I can't answer the question "why doesn't the 6502/65C02 use the PC to do the indirection to execute JMP (abs)", but I can answer some of the other points.
Visual6502 is the best site to find out about the inner workings of the 6502.
I'll be using the "Random Control Logic" signal names as used in the simulator, which are the same names used in Hanson's block diagram. If you rotate the diagram by 90 degrees, it roughly corresponds to the silicon (actual size used on silicon is different, so take it with a grain of salt). The block diagram is sufficient to understand what is going on, and easier to read than the silicon.
For the ROM decoder, I'll use the simulator names, which are different from the 6507 mnemonics.
You can follow both types of signals by adding a loglevel of at least 6 to the simulator URL, or by pressing Trace more often enough in the expert simulator mode. Decoding has "don't care" values, so some of the signals may be accidental.
How do JMP abs and JMP (abs) work internally?
(What circuitry is used? Is the implementation cheap?)
In general, instructions are executed through several states (numbered T0 to T6). The 6502 has a kind of two-stage pipeline, where the next instruction is already fetched and decoded while the last stage(s) of the previous instruction still executes. In T0, the next opcoded is prepared to be fetched, and in T1, the opcode is decoded, and the next byte after the opcode is prepared to be fetched. This is why every instruction execution ends with T0 and T1, and starts with T2 if more than two cycles are needed. (I'd assume T0 is also the phase where the 6502 checks for interrupts, and replaces the opcode with a BRK if it finds one, but I didn't verify this).
So beginning in the T2 cycle of JMP abs, the low byte of the destination address is fetched. It is output on the DB bus (DL/DB), then stored in the the B input register of the ALU (DB/ADD), added to a zero (SUMS, 0ADD) from the A input, and finally temporarily stored in the adder hold register. This is necessary because the T0 cycle already loads the high byte of the destination address onto the ADH bus, and both must be stored in PCL and PCH at the same time (ADD/ADL, ADL/PCL and DL/ADH, ADH/PCH).

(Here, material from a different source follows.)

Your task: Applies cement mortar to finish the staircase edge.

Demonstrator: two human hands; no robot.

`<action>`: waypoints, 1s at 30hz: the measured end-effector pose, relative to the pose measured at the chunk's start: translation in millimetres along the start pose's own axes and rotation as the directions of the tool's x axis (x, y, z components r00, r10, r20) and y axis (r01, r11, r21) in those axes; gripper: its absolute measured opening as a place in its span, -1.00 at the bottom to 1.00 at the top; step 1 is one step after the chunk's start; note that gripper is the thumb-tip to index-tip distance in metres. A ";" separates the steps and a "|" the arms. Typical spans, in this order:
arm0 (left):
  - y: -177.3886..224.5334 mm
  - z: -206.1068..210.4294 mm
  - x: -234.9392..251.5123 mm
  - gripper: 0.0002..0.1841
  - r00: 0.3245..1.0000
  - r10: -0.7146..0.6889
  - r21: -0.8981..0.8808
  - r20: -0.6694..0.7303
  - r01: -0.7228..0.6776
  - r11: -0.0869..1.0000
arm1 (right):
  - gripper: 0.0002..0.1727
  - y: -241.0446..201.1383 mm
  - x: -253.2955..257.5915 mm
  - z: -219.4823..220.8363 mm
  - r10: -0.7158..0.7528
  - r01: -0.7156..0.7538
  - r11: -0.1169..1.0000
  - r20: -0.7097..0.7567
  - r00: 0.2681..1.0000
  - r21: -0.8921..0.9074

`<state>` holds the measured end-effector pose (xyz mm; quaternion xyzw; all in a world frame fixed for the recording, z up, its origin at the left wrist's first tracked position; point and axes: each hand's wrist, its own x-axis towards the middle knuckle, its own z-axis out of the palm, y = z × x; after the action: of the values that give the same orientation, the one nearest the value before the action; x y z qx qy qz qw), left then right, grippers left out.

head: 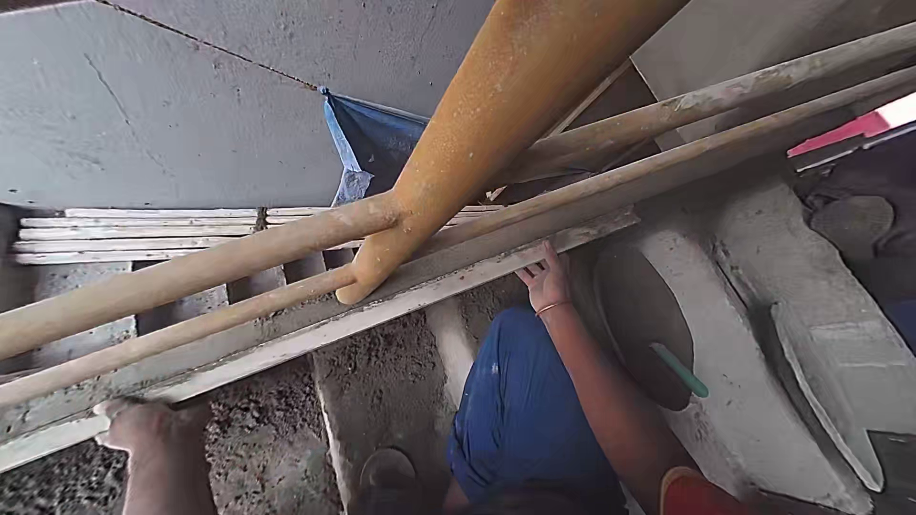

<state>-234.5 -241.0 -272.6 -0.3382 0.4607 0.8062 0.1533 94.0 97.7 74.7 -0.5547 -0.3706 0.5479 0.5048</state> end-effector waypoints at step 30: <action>3.0 12.5 -1.4 -0.20 0.979 0.015 0.125 -0.203 0.011 0.992 | -0.13 -34.5 28.6 -0.7 -0.200 0.131 0.928 -0.168 0.965 -0.349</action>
<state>-240.2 -231.9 -265.4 -0.4080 0.5241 0.7370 0.1255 103.1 132.6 101.3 -0.6513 -0.4510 0.3735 0.4826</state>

For JMP (abs), the first cycles are very similar (the only different ROM signal is the absence of T2‑jmp‑abs), but in T3, the operand address is only output onto the address bus and not stored in the PC. The low byte of the final destination address that is fetched this way is eventually again stored in the B input register. But before that, the old value of the B input register is incremented by 1 using the carry, and this is used as the address of the high byte of the final destination address. Overflow for that is not handled, which explains the "infamous wrapping effect". The final transfer to the PC works similarly as for JMP abs.
So both jumps use the datapath circuitry just like every other instruction, it's neither particularly cheap nor expensive.
How could one test a JMP (abs) implementation using the PC?
(Is there anything that would prevent it from working?)
You could modify the decode ROM and decode logic in the simulator. The simulator uses three files to store the silicon data in a simple format, which are available on github. There are already special signals T3-jmp and T4-jmp for the "indirect" phase, and you may need an additional signal (or re-use one of those two) to ensure loading of the PC in the T2 phase in absence of T2-jmp-abs. And of course you need to rewire the T3 and T4 phase.
You'll likely need some more space for transistors, so a tool to create horizontal or vertical space (increment all coordinates greater than some threshold) in the data files would be helpful.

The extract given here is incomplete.